Brotherlove · 24/12/2022 21:42

I got every Christmas by court order....ex barely has the kids, 2 nights per fortnight (EOW) and declined half of school holidays - so Xmas is mine even if it falls on their EOW

KT1112 · 11/10/2023 12:43

Christmas day and the children's birthdays are a no-negotiable for me also. I know its an unpopular opinion (although I tend to find only amongst people who haven't been in this situation directly themselves) but my husband had an affair and left the family home through his own choice. That choice had consequences. The consequence was that he wont see the children on those special days. I had my children with the intention of spending this time with them, he is the one that has altered the course of our family and so therefore he has to be the one that misses out.

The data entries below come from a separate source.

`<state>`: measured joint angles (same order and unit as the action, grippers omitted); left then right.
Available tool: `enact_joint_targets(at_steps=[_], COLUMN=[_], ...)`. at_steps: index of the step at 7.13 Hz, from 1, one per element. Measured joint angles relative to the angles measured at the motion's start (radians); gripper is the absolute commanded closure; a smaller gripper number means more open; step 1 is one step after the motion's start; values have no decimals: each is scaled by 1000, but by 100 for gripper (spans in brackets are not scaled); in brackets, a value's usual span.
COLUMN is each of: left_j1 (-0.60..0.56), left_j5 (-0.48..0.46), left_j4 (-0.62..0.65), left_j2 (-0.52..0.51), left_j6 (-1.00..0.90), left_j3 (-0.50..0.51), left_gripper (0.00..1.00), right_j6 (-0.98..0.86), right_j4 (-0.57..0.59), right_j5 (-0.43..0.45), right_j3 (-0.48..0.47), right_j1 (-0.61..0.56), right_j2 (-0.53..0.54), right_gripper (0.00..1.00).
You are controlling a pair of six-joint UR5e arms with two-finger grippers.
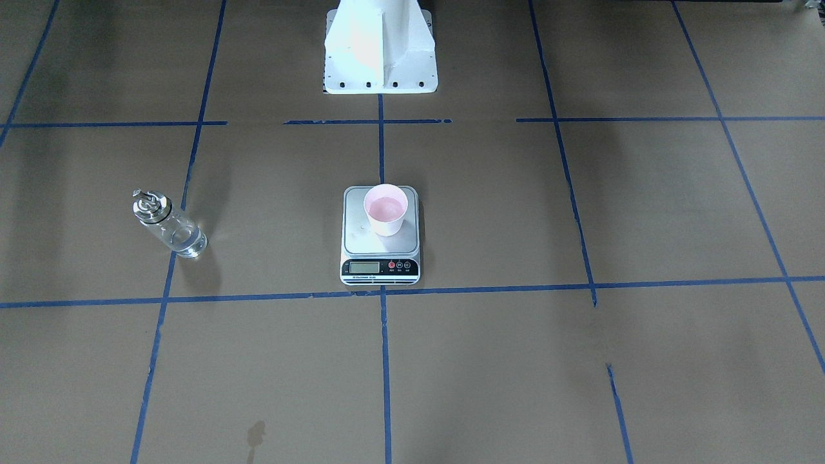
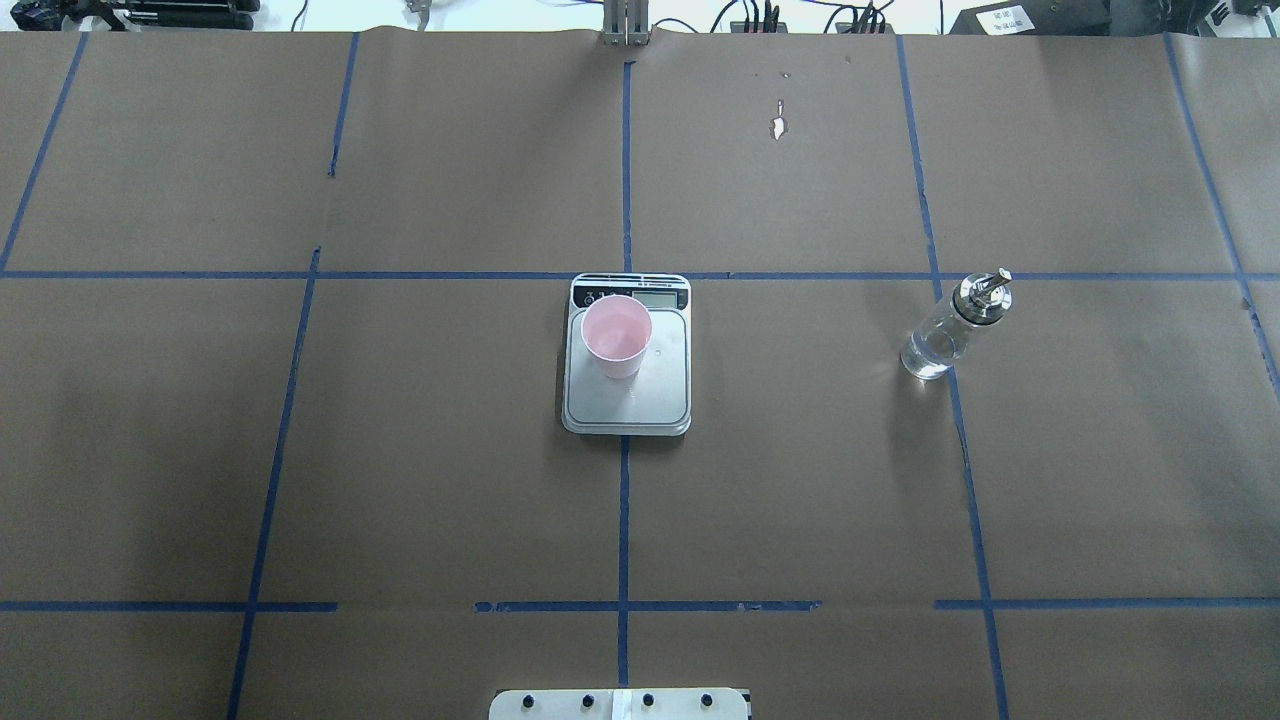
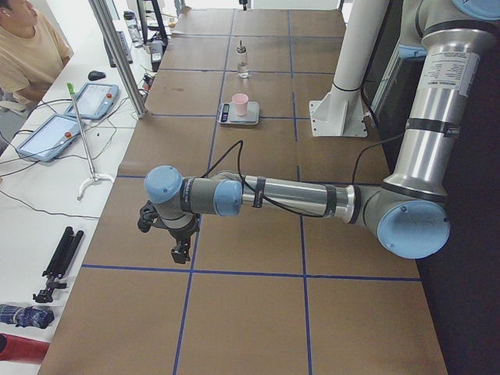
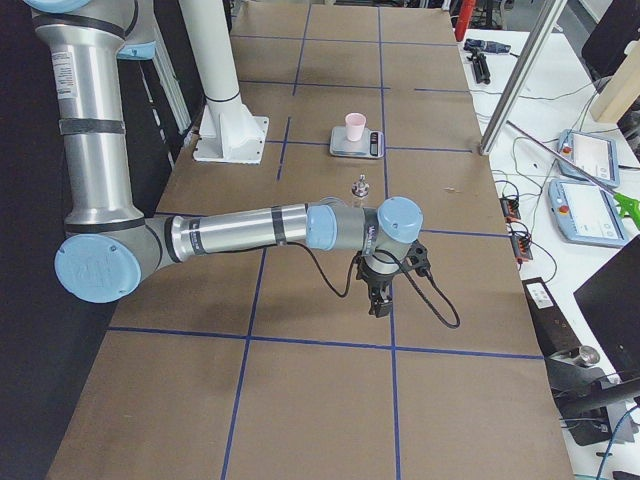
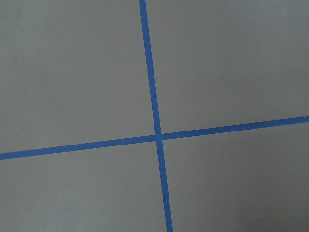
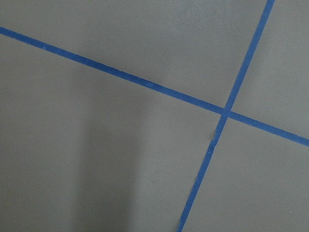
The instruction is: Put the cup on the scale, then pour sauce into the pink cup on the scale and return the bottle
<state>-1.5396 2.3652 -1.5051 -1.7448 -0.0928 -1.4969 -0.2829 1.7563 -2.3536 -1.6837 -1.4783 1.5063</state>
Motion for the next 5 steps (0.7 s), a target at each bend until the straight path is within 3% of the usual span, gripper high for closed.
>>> enact_joint_targets(at_steps=[5], left_j1=[1], left_j5=[2], left_j4=[-9], left_j2=[28], left_j6=[4], left_j3=[2], left_gripper=[0], right_j6=[-1], right_j4=[-14], right_j5=[1], right_j3=[-3], right_j1=[1], right_j2=[1], right_gripper=[0])
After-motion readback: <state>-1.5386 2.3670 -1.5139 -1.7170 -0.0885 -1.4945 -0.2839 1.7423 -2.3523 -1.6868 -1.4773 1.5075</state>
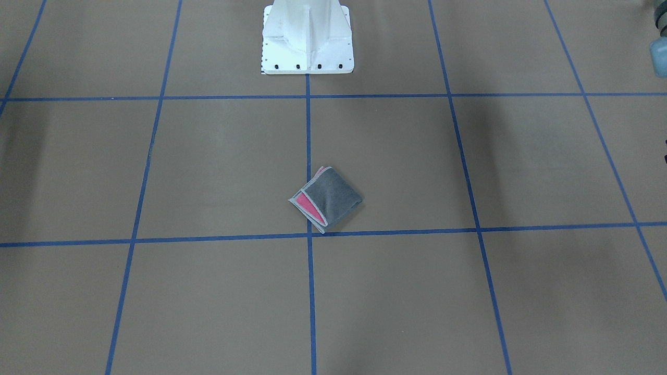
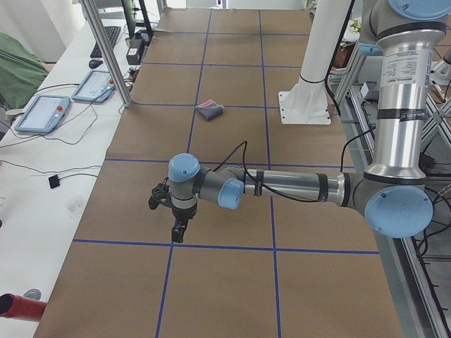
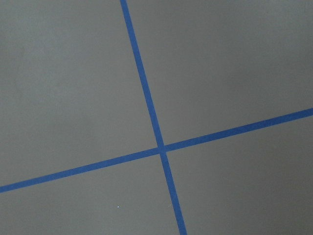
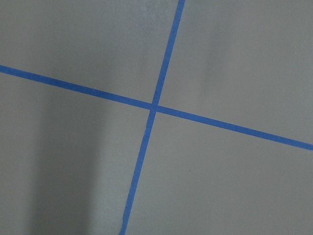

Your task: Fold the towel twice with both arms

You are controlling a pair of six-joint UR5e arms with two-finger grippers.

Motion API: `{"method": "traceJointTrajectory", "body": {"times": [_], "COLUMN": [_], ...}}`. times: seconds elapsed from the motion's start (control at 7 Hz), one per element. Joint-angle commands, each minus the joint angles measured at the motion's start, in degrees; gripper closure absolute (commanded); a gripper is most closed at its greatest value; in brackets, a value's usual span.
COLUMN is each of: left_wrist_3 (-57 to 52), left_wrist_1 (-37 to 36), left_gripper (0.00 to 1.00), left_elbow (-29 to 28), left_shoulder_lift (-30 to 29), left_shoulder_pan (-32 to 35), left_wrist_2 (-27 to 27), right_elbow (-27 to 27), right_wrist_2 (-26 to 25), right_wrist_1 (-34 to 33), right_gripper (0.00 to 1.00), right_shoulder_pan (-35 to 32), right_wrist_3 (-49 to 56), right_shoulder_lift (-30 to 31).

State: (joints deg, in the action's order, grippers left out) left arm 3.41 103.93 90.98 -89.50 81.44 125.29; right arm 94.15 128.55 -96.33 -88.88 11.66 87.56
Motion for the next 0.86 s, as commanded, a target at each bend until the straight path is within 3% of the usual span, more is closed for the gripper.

To add - the children are perfectly happy to spend these days with me as we always have and will celebrate those "special" events with him on a separate day.

Itsybitsydoodah · 14/10/2023 11:01

It should be about the children every time.
My ex and I swap each year. Xmas eve through to around lunchtime boxing day (depending where we are) and then whoever gets them after xmas has them till new years day or day after. I have xmas this year so will probably offer him to have them overnight for an extra a day or so before hand but generally we just figure it out.
Yes its hard not having them for xmas but I have great friends who wouldnt let me be alone and family to spend the day with.

CornishGem1975 · 14/10/2023 11:07

Splitting Christmas Day sucks for everyone. It's a pain in the arse for parents to make plans and it's bloody awful for the kids. I can say this with experience. With my DC, we alternate Christmas, with my SC we have to have a switch early afternoon and it's a giant pain in the arse for everyone involved. By far the best way for kids is alternate, a split day is only ever for the parents benefit.